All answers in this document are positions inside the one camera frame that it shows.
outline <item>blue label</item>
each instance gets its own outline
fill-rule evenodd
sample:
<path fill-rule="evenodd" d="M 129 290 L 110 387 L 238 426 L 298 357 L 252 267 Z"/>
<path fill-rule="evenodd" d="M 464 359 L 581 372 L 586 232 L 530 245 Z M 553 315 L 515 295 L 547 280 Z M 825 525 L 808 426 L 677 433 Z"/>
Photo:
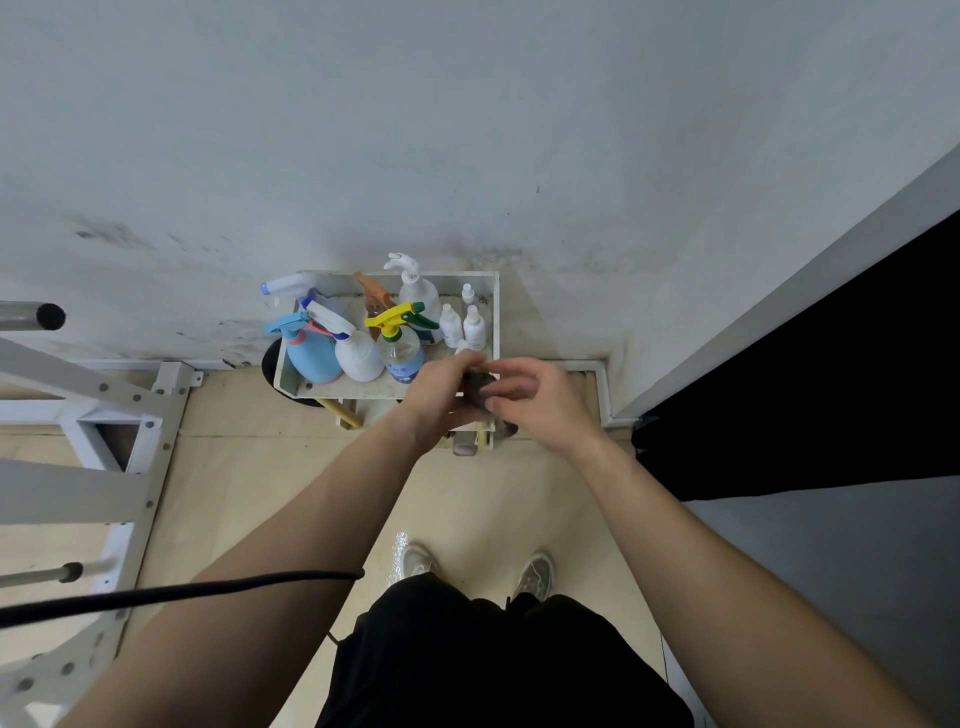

============================================================

- Prompt
The records are to be returned word for word, without any of their pictures.

- Solution
All answers in this document are positions inside the one camera frame that it shows.
outline <item>blue label</item>
each instance gets its own outline
fill-rule evenodd
sample:
<path fill-rule="evenodd" d="M 129 290 L 110 387 L 238 426 L 298 357 L 252 267 Z"/>
<path fill-rule="evenodd" d="M 464 359 L 581 372 L 586 232 L 530 245 Z M 553 315 L 515 295 L 547 280 Z M 825 525 L 808 426 L 677 433 Z"/>
Photo:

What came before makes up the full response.